It's not my map, it comes from the NOAA: https://coastwatch.glerl.noaa.gov/glsea/ If you have issues with the data, feel free to take it up with them shrug
Only the naive believe what the government tells them. Don't know what point you were trying to make in the first place? mad
Originally Posted by Quattro Pete
Originally Posted by Lubener
Originally Posted by OVERKILL
Originally Posted by Lubener
I serious have some doubt atleast for Lake Erie near Cleveland. Water temperature there is at 68 degrees at a depth of around 30 feet. I just have my doubts that even surface water temperatures are at 80 degrees as seen on your map. Water levels there are at record levels where several ferry lines called it quits for the season because they cannot dock properly to allow passengers to board and exit the boat.
It's not my map, it comes from the NOAA: https://coastwatch.glerl.noaa.gov/glsea/ If you have issues with the data, feel free to take it up with them shrug
Only the naive believe what the government tells them.
I trust you can point us to a more reliable source of such information?

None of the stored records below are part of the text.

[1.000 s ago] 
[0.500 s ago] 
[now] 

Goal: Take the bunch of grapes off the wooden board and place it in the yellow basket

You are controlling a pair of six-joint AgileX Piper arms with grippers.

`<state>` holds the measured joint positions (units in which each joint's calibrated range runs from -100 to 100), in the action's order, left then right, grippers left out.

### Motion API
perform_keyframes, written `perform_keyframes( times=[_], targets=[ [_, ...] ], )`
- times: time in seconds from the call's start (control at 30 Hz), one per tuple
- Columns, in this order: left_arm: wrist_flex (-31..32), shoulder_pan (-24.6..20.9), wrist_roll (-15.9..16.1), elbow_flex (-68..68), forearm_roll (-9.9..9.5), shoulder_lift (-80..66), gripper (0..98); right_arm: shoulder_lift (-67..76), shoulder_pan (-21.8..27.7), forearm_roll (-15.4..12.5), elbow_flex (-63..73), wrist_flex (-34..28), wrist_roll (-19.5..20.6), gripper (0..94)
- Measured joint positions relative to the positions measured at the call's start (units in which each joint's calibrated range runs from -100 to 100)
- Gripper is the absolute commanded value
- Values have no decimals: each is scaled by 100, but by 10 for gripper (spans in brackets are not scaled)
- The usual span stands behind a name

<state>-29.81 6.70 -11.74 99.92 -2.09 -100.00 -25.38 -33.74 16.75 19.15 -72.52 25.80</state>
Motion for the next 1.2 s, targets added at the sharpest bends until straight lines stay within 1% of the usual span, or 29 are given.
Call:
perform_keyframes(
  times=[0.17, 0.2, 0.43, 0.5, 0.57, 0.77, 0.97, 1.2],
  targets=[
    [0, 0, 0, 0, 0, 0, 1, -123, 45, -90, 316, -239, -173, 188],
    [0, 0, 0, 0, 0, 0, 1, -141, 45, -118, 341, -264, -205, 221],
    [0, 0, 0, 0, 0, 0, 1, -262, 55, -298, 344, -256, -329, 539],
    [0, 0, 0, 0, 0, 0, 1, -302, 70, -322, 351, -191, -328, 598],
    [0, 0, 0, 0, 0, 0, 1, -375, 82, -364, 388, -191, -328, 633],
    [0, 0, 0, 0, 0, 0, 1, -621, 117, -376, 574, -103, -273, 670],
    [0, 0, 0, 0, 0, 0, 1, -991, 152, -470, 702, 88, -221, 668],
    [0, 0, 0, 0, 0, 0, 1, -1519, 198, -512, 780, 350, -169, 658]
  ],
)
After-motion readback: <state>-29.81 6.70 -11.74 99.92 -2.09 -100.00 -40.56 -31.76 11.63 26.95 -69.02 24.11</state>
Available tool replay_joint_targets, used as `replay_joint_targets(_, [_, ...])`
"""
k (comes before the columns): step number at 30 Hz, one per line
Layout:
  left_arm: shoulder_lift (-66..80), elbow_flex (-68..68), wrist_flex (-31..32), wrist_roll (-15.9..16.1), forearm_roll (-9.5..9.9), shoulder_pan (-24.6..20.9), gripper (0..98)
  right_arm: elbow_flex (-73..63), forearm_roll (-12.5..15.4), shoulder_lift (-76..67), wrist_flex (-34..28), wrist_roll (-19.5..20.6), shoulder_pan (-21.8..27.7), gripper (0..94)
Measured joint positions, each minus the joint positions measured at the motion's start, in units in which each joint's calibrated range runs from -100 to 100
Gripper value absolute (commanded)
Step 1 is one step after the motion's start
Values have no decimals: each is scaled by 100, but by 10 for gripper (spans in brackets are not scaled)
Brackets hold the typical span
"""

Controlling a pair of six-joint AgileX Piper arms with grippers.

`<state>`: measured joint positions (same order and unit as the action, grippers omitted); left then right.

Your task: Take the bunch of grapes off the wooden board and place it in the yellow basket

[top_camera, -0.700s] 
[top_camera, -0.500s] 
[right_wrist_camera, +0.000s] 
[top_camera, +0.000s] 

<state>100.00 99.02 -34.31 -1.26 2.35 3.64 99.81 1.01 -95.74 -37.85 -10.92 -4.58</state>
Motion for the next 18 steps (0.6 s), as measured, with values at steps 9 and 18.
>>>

I guess he could jump in a boat and bring a thermometer! It would be interesting to read the methodology they use to collect the data, times images were gathered and number images. We have a quarter acre pond about 18' deep in a wind sheltered location and its amazing how warm the top 6" can get on a sunny 35C day at about 3pm. It feels well above 30C and a meter below is maybe 24C?. I'd think it would rare a great lake stratifies as much as that, so I'm surprised such big areas get near 30C but I think the NOAA knows what they are doing.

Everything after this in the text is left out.